Tampax is also advocating for sexual health education through its A Better Way to Period initiative that aims to fill gaps in knowledge around period care. The incentive for A Better Way to Period came from Tampax research that found 68% of young women say they received little or no education on the menstrual cycle before they began their period. The campaign features actress Marsai Martin, basketballers Angel Reese and Flau'jae Johnson, as well as ob-gyn Dr. Nicole Sparks, who all share their experiences and provide knowledge and tips through videos posted to Tampax's social media outlets.
In addition, women's personal care brand Flamingo is shortly set to launch a women's sexual health podcast, Unruly, hosted by author Kimberly Drew. The podcast will be released throughout November and December, with eight episodes covering varying once-taboo women's health topics such as egg freezing and body neutrality.
Each of these campaigns are vital, not only to eradicate the stigma surrounding women's sexual health but to ensure women understand their bodies and can feel confident to identify the phases of life they are going through. "It's urgent that women start using the anatomically correct word, 'vulva,'" says gynecologist Dr. Penelope Law. "Medical instructions for your vagina and your vulva can be very different, and not knowing the difference can lead to impacting health issues."

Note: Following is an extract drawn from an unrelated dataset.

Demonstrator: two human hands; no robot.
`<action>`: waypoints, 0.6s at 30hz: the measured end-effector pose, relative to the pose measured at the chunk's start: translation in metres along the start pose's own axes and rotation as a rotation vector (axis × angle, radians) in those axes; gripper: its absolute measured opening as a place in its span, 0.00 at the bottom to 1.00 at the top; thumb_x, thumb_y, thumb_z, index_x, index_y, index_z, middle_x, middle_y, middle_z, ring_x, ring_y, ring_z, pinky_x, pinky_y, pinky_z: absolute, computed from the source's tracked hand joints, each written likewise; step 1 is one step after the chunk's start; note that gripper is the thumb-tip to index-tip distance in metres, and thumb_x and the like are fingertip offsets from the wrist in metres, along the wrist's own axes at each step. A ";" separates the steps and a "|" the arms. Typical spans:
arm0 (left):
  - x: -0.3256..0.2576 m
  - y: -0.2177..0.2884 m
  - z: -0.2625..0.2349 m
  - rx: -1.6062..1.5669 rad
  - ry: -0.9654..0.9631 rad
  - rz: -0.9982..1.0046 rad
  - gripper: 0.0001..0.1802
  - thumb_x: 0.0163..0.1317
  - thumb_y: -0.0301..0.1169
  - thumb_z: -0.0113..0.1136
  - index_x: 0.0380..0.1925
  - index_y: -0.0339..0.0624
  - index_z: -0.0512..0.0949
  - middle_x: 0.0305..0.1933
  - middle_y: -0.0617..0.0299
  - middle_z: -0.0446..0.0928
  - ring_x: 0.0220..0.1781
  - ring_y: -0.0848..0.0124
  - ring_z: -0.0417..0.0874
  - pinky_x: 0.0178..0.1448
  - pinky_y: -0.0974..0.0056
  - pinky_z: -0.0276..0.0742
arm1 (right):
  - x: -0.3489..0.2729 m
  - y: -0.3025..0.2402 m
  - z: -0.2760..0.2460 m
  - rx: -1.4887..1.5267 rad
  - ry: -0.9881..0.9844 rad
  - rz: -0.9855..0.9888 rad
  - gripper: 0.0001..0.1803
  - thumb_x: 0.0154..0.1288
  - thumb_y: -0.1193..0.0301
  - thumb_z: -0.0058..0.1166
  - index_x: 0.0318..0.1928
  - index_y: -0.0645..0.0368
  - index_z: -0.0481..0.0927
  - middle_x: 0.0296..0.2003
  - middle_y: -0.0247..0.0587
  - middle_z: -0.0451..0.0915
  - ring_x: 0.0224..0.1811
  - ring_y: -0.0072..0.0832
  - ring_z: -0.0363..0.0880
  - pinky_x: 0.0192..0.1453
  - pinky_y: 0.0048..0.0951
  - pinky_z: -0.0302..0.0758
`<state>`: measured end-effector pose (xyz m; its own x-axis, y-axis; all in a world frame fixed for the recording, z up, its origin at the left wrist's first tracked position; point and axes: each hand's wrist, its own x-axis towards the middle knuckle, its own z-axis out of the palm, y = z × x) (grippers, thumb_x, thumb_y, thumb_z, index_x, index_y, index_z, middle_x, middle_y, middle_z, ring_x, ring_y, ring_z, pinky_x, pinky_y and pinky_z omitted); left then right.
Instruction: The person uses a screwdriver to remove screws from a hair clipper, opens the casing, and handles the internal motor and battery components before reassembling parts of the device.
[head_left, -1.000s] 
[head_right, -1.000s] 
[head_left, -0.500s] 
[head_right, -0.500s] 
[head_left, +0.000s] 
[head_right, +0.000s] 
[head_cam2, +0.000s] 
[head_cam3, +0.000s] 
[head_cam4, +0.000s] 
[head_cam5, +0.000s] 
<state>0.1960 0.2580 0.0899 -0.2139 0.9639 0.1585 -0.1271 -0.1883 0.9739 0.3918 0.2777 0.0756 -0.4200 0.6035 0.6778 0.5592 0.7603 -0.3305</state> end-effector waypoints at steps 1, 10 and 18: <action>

Impactful marketing surrounding women's health, such as Vulva Therapy, creates several opportunities for positive outcomes. The attention-grabbing campaigns will not only help to educate society but also bring attention to Luna Daily as a brand without pushing consumers to purchase—creating a sense of trust that the brand genuinely wishes to make a difference as opposed to focusing on sales only. It is outside-the-box campaigns such as this one that will continue to pave the way and break down barriers surrounding women's sexual health, which could quite literally save lives.
It's time to begin to use the word "vulva" without shame. "If we normalize the word, we smash the stigma," Cottam concludes.